Two years after Happythankyoumoreplease, Radnor continues his study of not-quite-grown-ups

Photo: Kevin Moss, License: N/A

Kevin Moss

Elizabeth Olsen and Josh Radnor


Liberal Arts

Directed by Josh Radnor

Now playing at the Charles Theatre

The strange thing about college campuses is that they’re engineered to simulate home, and yet each element is uncomfortable enough to push you out into the real world when the time comes. The chairs, though cushioned, prevent most comfortable positions; roommates stand between you and romance; and the dining options leave you nourished but they’re not particularly palatable. Despite this, there are some among us who just can’t let go, and Josh Radnor’s latest comedy-drama follows one such lost soul.

Two years after Happythankyoumoreplease, Radnor continues his study of not-quite-grown-ups, telling the story of Jesse (played by Radnor), a college admissions counselor who returns to his alma mater for the retirement party of a beloved professor (Richard Jenkins). There, he meets Zibby (Elizabeth Olsen), a bright sophomore who immediately takes a liking to him, and the pair strikes up a tenuous courtship despite the many miles and years that separate the two.

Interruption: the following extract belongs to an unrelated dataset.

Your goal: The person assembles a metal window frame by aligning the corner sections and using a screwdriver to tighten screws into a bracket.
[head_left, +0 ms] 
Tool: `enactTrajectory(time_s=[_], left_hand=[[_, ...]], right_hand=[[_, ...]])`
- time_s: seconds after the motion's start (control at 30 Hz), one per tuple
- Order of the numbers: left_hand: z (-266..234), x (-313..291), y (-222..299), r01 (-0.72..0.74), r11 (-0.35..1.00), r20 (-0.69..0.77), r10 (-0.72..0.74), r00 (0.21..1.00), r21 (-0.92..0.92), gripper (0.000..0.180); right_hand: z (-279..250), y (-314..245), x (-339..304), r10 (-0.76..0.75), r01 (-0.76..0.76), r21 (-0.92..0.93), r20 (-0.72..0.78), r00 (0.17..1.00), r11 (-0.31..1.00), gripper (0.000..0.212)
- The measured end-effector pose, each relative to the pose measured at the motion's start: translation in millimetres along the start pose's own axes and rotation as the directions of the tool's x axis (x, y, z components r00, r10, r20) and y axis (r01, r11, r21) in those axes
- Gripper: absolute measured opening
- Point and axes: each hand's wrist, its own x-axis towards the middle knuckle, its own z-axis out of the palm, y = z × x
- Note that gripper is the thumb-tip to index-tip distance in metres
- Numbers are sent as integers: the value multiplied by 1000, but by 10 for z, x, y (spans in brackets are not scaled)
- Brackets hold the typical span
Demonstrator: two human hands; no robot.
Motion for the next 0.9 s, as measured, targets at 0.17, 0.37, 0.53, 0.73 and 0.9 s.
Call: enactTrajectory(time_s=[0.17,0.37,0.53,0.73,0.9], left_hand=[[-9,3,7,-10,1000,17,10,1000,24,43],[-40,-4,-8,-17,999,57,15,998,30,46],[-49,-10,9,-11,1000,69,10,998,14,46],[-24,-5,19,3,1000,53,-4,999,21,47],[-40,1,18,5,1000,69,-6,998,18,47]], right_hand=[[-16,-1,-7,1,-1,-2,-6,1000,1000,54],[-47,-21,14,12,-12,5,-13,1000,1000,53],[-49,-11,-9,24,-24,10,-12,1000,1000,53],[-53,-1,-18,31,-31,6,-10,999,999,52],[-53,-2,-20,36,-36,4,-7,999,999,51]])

On the whole, Liberal Arts moves calmly over tepid waters, charming in certain respects but lifeless on the whole. Bright spots include Olsen’s performance, which simmers with the excitement that comes with youth and the frustration of being wise beyond her years. Sure, Zibby can wax poetic about Bach but she’s still a teenager, and Olsen strikes just the right balance of smart and inexperienced. Another highlight is Radnor’s take on Jesse, a bearded man-child (maybe man-teen is more appropriate) who is inherently likeable despite his budding romance with a girl nearly half his age. The chemistry between the two is wonderfully awkward and genuine, sparking some of the best scenes.

Unfortunately, the script never crackles with the same sort of energy brought by the actors. Jokes fall flat and a couple subplots feel stale and a little cheesy. Zac Efron shows up to play a bro-ish Zen master/deus ex machina, and while his performance brings about the film’s few laugh-out-loud moments, his character seems placed purely for the sake of convenience. Though flawed, Liberal Arts is certainly a pleasant watch, buoyed by its cast. Don’t expect a wild ride with this one, but for those of you looking to reminisce about college, the film could make for a nice stroll down memory lane.